HMMs use the entire sequence of observation to predict the entire sequence of states. While individual observation may be ambiguous:

In the context of the entire sequence, the ambiguity is often diminished.

Let's start with the simplest HMM, a 2-state, 2-observation model of the world:

To define this HMM, we need:

• Initial distribution: {$P(R_1)$} - probability of rain on day 1
• Transition distribution: {$P(R_t \mid R_{t-1})$} - probability of rain on day t given rain/no-rain yesterday
• Emission distribution: {$P(U_t \mid R_{t})$} - probability of bringing an umbrella on day t given rain/no-rain

More generally, we will denote the hidden states as {$X_i$} and observations as {$O_i$}. Hidden Markov Models with continuous hidden state and continuous observations are called Kalman Filters. We focus on the discrete states here.

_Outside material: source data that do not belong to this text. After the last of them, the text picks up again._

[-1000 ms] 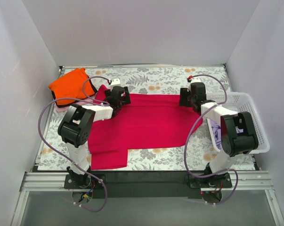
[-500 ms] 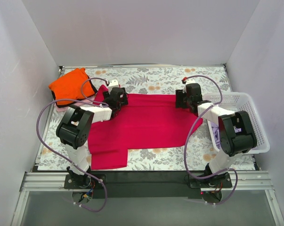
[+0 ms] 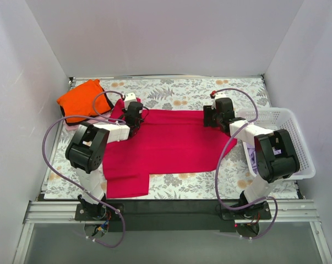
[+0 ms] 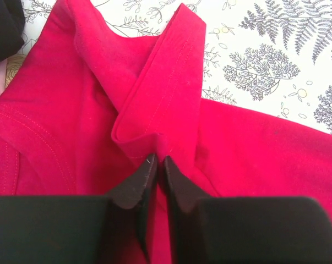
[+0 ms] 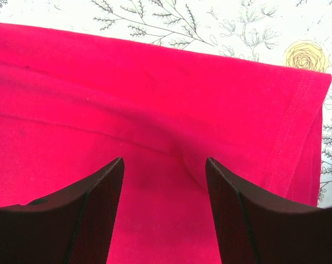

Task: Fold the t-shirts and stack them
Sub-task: Fold the tshirt

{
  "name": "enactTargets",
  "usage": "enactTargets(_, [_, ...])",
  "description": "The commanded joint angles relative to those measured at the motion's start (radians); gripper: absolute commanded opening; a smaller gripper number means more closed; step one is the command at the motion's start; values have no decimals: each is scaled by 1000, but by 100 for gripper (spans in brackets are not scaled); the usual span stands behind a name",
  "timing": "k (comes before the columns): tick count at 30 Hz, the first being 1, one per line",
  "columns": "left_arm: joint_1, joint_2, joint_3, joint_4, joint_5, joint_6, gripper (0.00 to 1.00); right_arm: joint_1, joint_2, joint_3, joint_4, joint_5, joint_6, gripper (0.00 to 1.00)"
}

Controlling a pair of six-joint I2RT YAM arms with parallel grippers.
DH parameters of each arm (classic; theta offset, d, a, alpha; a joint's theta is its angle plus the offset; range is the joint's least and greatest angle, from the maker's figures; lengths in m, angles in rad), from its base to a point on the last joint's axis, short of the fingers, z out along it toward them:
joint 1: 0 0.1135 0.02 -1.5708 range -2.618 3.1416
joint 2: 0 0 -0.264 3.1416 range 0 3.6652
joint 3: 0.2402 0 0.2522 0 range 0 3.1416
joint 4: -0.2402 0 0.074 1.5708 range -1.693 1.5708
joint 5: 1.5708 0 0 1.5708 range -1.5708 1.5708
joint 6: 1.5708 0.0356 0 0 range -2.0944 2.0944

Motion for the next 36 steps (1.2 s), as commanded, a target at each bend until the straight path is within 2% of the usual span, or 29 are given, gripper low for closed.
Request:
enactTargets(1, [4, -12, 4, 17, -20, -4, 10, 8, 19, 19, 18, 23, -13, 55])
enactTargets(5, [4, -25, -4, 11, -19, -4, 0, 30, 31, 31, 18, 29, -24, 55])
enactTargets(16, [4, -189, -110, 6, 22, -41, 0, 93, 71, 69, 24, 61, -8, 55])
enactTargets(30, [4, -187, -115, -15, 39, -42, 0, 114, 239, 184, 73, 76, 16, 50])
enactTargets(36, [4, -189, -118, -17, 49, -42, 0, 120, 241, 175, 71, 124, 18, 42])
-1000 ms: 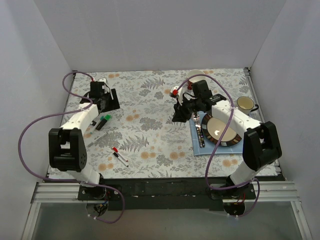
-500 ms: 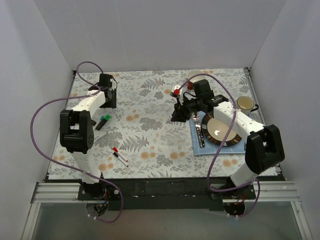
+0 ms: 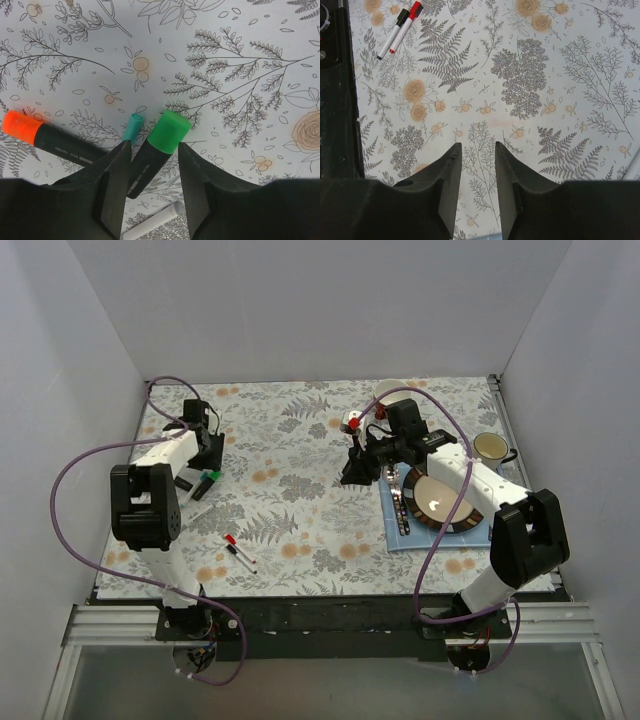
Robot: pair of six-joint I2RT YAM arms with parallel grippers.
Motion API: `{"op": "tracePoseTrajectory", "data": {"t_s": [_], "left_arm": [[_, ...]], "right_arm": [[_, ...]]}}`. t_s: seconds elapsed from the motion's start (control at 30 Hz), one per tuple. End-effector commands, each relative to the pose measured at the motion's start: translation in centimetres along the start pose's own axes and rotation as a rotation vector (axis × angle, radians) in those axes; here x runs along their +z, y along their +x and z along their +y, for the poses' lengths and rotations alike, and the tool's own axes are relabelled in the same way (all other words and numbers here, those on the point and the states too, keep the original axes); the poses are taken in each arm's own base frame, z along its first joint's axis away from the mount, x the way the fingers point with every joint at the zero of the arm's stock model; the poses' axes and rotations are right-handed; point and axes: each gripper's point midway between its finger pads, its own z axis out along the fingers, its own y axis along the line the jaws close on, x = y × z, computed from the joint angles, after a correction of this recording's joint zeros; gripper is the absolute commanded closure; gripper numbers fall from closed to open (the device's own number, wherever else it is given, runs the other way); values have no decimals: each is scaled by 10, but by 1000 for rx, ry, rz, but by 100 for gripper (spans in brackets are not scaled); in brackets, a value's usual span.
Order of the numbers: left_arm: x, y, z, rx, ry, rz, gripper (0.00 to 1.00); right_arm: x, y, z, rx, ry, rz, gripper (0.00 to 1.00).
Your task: Open the pen caps
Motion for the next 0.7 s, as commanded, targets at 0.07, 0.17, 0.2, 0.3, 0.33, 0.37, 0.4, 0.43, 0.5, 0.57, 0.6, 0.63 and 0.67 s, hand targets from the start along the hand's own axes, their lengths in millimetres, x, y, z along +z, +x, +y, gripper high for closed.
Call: {"op": "tracePoseTrajectory", "data": {"t_s": [0.07,0.17,0.2,0.3,0.33,0.37,0.4,0.43,0.5,0.57,0.6,0.63,0.67], "left_arm": [[-14,-14,-4,78,57,-87,57],[-8,-10,-11,85,88,-62,57],[-6,-9,-11,85,90,-56,57],[2,-5,-17,89,125,-28,58],[3,-5,-17,86,123,-25,58],[4,-6,-17,85,129,-22,58],[7,-5,-18,84,137,-13,59],[8,-5,-19,84,146,-9,59],[13,-2,-11,51,158,3,59],[15,0,-11,45,164,11,59],[16,2,-11,42,167,16,60],[18,3,-13,42,177,20,60],[18,4,-14,41,182,22,60]], "right_arm": [[1,-5,6,-18,-29,-33,60],[1,-6,7,-18,-33,-35,59],[2,-5,8,-16,-37,-33,59],[1,-5,7,-16,-35,-34,59],[1,-5,7,-16,-35,-34,59],[1,-5,8,-16,-37,-35,59],[2,-6,8,-18,-39,-36,59],[1,-5,8,-16,-38,-35,59],[2,-5,7,-15,-39,-33,59],[3,-3,7,-15,-40,-32,59],[3,-2,7,-10,-42,-28,59],[3,-3,7,-13,-40,-31,59],[3,-3,7,-14,-42,-30,59]]}}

We will use the .. notation to denote a sequence and T to denote the length of the sequence and K the number of values that each state {$X_i$} can take.

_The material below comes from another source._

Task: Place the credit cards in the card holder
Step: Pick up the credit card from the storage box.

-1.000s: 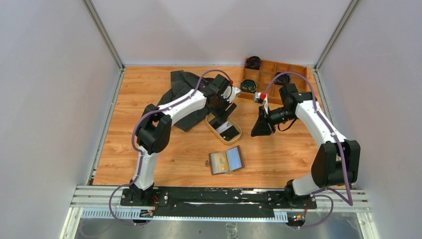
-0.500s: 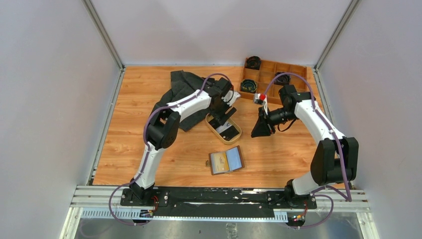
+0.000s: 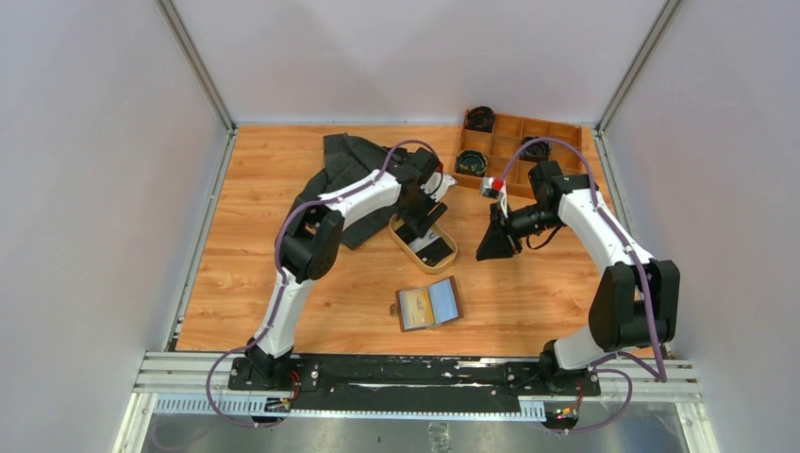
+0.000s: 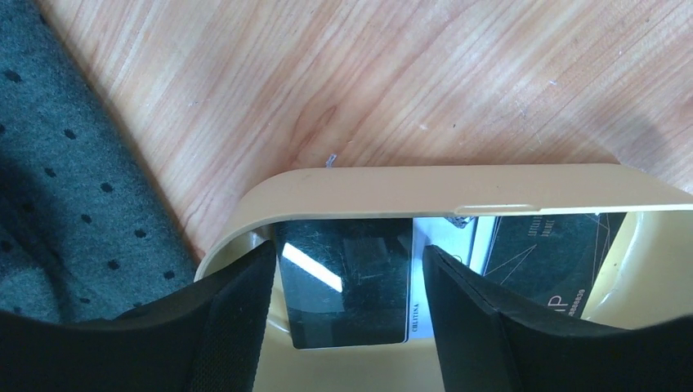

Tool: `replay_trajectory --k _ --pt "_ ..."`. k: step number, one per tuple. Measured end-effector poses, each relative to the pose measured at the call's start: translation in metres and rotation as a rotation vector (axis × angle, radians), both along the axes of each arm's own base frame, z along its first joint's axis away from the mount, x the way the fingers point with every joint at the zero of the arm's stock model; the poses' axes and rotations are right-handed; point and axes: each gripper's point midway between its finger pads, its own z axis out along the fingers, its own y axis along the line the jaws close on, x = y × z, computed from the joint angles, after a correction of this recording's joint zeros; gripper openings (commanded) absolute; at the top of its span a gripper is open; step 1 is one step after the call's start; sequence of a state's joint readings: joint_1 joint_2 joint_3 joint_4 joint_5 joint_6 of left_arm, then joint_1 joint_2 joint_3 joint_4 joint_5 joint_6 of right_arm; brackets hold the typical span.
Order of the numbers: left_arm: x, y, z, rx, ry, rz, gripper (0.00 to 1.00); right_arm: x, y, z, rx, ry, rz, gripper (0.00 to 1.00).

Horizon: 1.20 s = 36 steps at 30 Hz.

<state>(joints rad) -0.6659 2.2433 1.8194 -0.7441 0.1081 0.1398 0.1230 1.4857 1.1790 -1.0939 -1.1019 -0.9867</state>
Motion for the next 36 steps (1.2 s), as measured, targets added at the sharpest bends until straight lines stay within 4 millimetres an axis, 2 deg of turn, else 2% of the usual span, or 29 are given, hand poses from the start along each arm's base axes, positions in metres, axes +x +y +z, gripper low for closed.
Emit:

• {$X_{i..j}$}: the sequence of variables {$\{X_i,\ldots,X_j\}$}.
• {$x_{i..j}$}: the sequence of assignments {$\{x_i,\ldots,x_j\}$}.
• {$X_{1..T}$}: the entire sequence of states
• {$O_{1..T}$}: the entire sequence of observations

With this notation, the HMM represents the joint probability over states and observations:

{$\begin{array}{l} P(X_{1..T} = x_{1..T},O_{1..T} = o_{1..T}) = \\ \quad\quad\prod_{i=1}^T P(X_i=x_i \mid X_{i-1} = x_{i-1}) P(O_i=o_i \mid X_i=x_i) \end{array}$}

where {$P(X_1=x_1 \mid X_{0}=x_0) = P(X_1=x_1)$} for convenience of notation.

## Conditional Independencies in HMMs

• {$(X_{i-1} \bot X_{i+1} \mid X_{i})$}: the future is independent of the past given the present
• {$(O_{i} \bot X_{i+1} \mid X_{i})$}: the present state fully determines the emission
• {$\neg (O_{i} \bot O_{i+1})$}, but {$(O_{i} \bot O_{i+1} \mid X_i)$} and {$(O_{i} \bot O_{i+1} \mid X_{i+1})$}